What Is the Treatment for Acute Hemorrhagic Edema of Infancy?
The acute hemorrhagic edema of infancy is known as a self-limiting disease and gets cured on its own in 2-3 weeks. There is no proper treatment for the cure of this condition. The use of steroids and antihistamines is not supported due to various reasons. Sometimes, corticosteroids are prescribed to pacify the acute symptoms. The patient's hospitalization is not generally required until the condition is present, along with any other serious illness; the patient may need monitoring. The condition does not affect the internal organs generally, so no specific care has to be taken, such as following a specific diet; still, a properly nutritious diet should be taken. A dermatologist should be included in the team of physicians if there is doubt regarding the diagnosis.

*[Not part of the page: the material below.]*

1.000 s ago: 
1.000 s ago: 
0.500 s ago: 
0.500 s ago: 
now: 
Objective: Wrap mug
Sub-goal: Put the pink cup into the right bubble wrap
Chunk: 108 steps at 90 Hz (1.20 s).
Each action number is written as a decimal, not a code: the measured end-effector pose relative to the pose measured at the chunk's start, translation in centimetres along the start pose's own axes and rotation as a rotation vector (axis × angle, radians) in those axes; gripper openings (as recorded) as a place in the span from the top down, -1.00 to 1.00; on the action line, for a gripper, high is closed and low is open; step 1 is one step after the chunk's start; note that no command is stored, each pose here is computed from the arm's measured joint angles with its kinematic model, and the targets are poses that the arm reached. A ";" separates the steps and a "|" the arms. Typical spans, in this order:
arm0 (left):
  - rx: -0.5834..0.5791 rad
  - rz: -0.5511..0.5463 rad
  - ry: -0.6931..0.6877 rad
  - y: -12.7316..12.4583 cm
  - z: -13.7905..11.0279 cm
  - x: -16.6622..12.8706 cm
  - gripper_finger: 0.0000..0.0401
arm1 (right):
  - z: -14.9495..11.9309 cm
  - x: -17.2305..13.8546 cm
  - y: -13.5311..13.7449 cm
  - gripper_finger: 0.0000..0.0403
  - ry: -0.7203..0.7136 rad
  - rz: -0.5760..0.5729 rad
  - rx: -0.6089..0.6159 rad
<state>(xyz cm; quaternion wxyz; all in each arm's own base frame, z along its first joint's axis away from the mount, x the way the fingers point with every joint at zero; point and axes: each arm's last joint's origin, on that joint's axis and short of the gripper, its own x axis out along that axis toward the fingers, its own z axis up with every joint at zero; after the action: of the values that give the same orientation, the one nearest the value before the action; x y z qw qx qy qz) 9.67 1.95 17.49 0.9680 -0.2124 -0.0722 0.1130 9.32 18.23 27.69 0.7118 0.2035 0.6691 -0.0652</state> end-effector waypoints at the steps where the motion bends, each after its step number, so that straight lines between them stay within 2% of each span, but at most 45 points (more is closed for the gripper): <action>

A nephrologist and gastroenterologist can also be considered if renal involvement is seen.
Conclusion:
The acute hemorrhagic edema of infancy has male predilection, which can be found across all races and places. Patients with acute hemorrhagic edema in infancy are not toxic to others. The swelling or edema can be seen on the ears, face, and extremities. The lesions have demarcated, rosette-shaped plaques with purpura features. It gets cured automatically after 2 to 4 weeks. Recurrent occurrence of the condition can occur after it gets cured.